Output the data below exactly, without images.

----

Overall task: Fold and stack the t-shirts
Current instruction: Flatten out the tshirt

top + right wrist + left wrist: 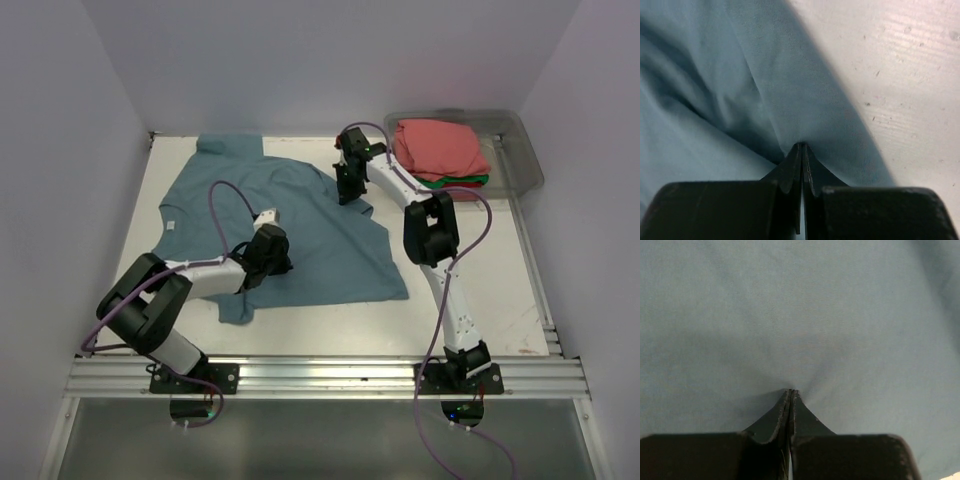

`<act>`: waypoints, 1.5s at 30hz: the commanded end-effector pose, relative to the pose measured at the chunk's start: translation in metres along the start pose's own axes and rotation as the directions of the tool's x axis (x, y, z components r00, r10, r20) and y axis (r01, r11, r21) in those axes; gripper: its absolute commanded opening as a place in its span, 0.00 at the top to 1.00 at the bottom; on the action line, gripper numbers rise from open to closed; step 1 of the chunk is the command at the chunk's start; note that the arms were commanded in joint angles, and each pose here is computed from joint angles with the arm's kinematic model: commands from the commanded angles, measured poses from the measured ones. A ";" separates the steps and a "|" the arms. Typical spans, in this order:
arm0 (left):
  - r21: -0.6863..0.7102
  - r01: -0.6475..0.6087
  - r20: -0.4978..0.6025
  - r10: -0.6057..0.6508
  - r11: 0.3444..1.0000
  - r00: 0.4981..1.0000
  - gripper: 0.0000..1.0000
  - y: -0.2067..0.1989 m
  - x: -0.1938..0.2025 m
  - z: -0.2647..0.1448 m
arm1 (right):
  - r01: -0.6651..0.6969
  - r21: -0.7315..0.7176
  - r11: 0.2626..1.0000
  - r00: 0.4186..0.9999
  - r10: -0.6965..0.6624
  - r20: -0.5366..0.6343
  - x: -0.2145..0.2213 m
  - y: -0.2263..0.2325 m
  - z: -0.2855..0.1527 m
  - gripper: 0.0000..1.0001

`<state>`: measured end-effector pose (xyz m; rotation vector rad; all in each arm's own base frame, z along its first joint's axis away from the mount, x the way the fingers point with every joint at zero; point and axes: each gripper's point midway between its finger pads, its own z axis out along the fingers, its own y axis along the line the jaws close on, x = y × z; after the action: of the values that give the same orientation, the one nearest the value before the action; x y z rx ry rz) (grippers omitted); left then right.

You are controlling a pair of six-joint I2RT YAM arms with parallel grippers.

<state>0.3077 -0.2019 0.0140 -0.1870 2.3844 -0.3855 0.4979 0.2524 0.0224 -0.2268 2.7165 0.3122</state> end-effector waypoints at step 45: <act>-0.101 -0.038 -0.155 0.022 0.994 0.988 1.00 0.035 0.071 -0.037 | -0.241 0.348 0.906 0.804 -0.014 0.595 -0.110 -0.070 -0.117 1.00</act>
<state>0.2571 -0.1987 0.0132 -0.2160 2.4174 -0.4193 0.5827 0.1534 0.1468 0.1460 2.1095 -0.2228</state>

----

Your solution
Overall task: Fold and stack the t-shirts
Current instruction: Flatten out the tshirt

top + right wrist + left wrist: 

`<act>`: waypoints, 1.5s at 30hz: the commanded end-effector pose, relative to the pose measured at the chunk's start: translation in metres along the start pose's own axes and rotation as the directions of the tool's x axis (x, y, z components r00, r10, r20) and y axis (r01, r11, r21) in those axes; gripper: its absolute commanded opening as a place in its span, 0.00 at the top to 1.00 at the bottom; on the action line, gripper numbers rise from open to closed; step 1 of the chunk is the command at the chunk's start; note that the arms were commanded in joint angles, and each pose here is computed from joint angles with the arm's kinematic model: commands from the commanded angles, measured poses from the measured ones. A ";" separates the steps and a "|" the arms. Typical spans, in this order:
arm0 (left):
  - r21: -0.6863..0.7102
  - r01: -0.6475..0.6087
  - r20: -0.4978..0.6025
  - r10: -0.6057..0.6508
  - r11: 0.3444..1.0000
  - r00: 0.4981..1.0000
  - gripper: 0.0000..1.0000
  - y: -0.2067..0.1989 m
  - x: -0.1938..0.2025 m
  - z: -0.2647..0.1448 m
arm1 (right):
  - r01: -0.6651..0.6969
  - r21: -0.7315..0.7176
  - r11: 0.2626..1.0000
  - r00: 0.4186..0.9999
  - r10: -0.6965..0.6624
  - r20: -0.5366..0.6343
  - x: -0.2145..0.2213 m
  - y: -0.2263..0.2325 m
  - z: -0.2855..0.1527 m
  - gripper: 0.0000..1.0001

`<state>`: measured end-effector pose (xyz m; rotation vector rad; all in each arm's own base frame, z along its first joint's axis away from the mount, x the way the fingers point with every joint at zero; point and axes: each gripper's point midway between its finger pads, its own z axis out along the fingers, its own y axis along the line the jaws close on, x = y × z; after the action: of the values that give the same orientation, the one nearest the value before the action; x y z rx ry rz) (grippers omitted); left then right.

You are controlling a pair of six-joint I2RT YAM arms with parallel grippers.

<state>0.3077 -0.2019 0.0140 -0.1870 2.3844 -0.3855 0.4979 0.2524 0.0224 -0.2268 2.7165 0.3122</state> end-effector waypoints at step 45: <act>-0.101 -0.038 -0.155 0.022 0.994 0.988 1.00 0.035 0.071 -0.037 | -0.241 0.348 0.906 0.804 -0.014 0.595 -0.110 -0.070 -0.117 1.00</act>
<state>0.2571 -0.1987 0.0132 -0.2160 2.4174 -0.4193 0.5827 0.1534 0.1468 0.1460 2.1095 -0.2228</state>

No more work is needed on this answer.